◆ **Exercise details**
Look through the data below for the line with "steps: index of" and the line with "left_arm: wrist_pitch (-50", then output those two and all lines in between, exactly as written.

=== Begin Enclosure ===

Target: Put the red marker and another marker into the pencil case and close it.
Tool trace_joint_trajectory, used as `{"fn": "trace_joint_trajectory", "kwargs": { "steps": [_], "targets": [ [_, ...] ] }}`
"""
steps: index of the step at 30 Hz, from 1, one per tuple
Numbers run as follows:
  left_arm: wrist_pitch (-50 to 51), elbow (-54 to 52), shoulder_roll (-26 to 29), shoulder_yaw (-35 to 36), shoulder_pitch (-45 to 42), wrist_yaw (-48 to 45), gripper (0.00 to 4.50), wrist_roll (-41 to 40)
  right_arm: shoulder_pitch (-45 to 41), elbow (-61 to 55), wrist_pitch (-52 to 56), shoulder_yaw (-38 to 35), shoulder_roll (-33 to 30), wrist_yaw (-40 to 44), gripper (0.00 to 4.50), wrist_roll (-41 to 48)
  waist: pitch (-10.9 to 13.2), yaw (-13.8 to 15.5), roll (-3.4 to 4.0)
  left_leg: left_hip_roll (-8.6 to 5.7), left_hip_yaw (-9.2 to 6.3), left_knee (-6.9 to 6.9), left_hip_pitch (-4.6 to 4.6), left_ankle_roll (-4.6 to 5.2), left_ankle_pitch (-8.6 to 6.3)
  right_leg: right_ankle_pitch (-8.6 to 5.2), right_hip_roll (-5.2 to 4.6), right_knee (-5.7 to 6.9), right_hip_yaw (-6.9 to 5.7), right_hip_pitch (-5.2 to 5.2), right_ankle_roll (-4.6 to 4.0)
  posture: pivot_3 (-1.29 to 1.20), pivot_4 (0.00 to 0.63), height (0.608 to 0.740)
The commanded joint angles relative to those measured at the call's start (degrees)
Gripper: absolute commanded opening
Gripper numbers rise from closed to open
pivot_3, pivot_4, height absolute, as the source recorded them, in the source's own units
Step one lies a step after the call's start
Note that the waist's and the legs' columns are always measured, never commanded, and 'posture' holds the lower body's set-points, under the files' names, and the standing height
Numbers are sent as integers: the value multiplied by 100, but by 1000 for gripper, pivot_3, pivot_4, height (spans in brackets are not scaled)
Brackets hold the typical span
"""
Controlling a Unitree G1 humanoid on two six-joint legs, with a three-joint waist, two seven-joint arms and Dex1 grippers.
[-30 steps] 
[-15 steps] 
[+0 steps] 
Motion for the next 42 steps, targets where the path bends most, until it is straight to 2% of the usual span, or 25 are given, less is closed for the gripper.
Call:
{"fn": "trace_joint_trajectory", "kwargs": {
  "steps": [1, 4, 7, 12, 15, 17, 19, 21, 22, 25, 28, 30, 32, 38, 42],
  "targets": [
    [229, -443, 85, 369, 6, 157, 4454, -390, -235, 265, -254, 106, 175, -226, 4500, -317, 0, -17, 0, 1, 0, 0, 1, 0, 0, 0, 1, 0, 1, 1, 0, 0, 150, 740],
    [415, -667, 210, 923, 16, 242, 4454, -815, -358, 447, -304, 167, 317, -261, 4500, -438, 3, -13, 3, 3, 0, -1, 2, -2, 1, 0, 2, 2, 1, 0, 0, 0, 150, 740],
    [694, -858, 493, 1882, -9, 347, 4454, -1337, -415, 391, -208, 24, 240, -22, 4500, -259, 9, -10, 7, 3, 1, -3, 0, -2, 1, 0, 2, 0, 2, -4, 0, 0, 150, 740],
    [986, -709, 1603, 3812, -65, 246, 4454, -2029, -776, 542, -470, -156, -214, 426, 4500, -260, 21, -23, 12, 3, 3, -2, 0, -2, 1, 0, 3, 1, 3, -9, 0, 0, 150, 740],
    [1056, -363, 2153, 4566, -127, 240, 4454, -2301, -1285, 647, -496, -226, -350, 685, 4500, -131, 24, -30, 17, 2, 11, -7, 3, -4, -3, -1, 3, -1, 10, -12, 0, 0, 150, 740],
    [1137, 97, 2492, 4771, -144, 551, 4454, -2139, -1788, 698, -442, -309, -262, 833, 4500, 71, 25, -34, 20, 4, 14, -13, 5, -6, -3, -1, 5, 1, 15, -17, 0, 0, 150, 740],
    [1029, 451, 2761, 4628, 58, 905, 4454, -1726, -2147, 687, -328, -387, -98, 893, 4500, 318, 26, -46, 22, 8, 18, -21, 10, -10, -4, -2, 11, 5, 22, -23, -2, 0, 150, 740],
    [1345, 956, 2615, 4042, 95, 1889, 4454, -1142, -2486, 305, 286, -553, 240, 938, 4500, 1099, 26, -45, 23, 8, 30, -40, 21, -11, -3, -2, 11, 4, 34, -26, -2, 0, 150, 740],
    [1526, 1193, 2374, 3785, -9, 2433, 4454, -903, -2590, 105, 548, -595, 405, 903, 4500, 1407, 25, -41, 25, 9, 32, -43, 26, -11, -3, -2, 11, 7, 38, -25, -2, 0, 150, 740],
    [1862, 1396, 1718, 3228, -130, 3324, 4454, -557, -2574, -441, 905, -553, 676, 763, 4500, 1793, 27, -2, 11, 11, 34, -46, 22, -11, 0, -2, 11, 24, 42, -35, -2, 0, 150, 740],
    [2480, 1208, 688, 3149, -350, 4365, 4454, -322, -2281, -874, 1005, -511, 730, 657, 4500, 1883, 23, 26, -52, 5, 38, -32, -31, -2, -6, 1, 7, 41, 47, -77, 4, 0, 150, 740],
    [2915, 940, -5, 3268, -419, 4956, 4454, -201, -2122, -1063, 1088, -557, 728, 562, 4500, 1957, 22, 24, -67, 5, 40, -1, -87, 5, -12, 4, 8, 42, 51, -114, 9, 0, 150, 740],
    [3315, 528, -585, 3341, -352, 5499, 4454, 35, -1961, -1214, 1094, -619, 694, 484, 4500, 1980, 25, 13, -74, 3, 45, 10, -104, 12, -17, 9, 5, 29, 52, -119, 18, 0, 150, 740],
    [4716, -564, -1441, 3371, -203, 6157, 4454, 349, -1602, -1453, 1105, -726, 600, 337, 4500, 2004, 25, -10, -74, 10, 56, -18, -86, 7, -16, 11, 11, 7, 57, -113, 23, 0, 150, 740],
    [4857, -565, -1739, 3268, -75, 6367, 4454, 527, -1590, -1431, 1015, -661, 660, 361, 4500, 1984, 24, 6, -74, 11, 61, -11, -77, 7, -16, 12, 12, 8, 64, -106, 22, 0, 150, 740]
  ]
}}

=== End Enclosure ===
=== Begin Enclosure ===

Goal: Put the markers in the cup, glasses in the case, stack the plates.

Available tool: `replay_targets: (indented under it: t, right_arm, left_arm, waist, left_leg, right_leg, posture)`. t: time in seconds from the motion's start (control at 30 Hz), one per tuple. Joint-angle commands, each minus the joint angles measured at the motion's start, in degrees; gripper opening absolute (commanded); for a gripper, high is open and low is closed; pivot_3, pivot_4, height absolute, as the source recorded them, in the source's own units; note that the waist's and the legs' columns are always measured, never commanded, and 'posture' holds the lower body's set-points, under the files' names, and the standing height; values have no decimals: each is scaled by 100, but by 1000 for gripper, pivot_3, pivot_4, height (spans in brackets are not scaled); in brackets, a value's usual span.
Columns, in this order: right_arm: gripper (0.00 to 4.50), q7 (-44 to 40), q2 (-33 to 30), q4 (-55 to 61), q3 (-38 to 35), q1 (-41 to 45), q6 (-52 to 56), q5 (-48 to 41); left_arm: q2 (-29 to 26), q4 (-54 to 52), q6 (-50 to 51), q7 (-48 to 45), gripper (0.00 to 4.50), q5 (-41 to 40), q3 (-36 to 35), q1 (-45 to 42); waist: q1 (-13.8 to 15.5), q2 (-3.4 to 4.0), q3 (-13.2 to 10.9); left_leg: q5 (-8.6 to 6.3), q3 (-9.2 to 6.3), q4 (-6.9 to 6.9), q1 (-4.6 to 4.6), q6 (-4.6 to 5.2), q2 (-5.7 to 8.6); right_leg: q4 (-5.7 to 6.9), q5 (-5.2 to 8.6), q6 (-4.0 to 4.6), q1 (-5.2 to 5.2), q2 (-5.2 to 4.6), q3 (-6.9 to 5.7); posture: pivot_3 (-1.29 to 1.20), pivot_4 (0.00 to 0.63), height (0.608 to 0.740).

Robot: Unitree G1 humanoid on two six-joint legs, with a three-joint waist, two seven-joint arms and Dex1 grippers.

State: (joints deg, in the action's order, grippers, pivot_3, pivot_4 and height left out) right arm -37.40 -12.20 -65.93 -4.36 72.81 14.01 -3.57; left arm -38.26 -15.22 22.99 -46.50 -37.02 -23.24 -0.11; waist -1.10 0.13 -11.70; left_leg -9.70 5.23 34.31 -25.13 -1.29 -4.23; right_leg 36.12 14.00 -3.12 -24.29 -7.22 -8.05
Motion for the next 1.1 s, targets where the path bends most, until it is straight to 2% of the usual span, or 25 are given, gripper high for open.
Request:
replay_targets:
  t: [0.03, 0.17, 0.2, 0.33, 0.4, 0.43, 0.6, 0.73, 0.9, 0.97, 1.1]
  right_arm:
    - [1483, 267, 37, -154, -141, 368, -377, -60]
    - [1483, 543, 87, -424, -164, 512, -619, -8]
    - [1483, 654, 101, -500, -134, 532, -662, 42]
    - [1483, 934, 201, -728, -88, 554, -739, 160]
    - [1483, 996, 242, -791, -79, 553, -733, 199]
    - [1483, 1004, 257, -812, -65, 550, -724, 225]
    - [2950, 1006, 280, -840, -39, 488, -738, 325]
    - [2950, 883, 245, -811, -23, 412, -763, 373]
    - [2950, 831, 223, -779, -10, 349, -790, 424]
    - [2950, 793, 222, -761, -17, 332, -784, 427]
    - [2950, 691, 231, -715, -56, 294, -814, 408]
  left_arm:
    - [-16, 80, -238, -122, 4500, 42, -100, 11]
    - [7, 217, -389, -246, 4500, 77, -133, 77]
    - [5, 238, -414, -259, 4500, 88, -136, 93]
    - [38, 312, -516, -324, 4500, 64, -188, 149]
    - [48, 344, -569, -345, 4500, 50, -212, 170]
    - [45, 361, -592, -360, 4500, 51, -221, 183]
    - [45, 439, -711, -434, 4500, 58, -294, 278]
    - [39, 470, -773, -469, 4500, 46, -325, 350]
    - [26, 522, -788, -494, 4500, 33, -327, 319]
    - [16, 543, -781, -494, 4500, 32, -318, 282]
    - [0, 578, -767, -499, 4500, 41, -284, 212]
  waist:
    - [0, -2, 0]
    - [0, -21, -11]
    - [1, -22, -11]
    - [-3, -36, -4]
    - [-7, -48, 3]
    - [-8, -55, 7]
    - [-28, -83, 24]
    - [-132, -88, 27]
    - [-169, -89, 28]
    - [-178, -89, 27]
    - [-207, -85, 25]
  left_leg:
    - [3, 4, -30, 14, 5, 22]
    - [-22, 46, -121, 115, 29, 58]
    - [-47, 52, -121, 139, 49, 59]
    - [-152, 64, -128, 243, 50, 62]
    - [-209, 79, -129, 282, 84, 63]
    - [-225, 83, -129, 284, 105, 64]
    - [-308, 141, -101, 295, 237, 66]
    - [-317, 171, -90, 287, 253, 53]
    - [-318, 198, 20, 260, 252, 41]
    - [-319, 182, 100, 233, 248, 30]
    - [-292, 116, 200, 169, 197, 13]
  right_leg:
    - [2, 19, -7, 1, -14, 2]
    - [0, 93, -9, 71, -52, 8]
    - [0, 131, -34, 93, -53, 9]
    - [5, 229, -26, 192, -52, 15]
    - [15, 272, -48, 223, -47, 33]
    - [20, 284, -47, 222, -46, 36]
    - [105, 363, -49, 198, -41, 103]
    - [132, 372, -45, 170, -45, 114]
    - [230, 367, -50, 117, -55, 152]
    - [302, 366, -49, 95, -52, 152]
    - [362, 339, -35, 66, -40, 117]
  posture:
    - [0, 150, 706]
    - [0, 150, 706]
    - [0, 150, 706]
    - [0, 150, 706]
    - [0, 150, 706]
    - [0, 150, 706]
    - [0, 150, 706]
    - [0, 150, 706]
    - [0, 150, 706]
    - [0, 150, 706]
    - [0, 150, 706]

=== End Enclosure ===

◆ **Result**
steps: index of the step at 30 Hz, from 1, one per tuple
Numbers run as follows:
  left_arm: wrist_pitch (-50 to 51), elbow (-54 to 52), shoulder_roll (-26 to 29), shoulder_yaw (-35 to 36), shoulder_pitch (-45 to 42), wrist_yaw (-48 to 45), gripper (0.00 to 4.50), wrist_roll (-41 to 40)

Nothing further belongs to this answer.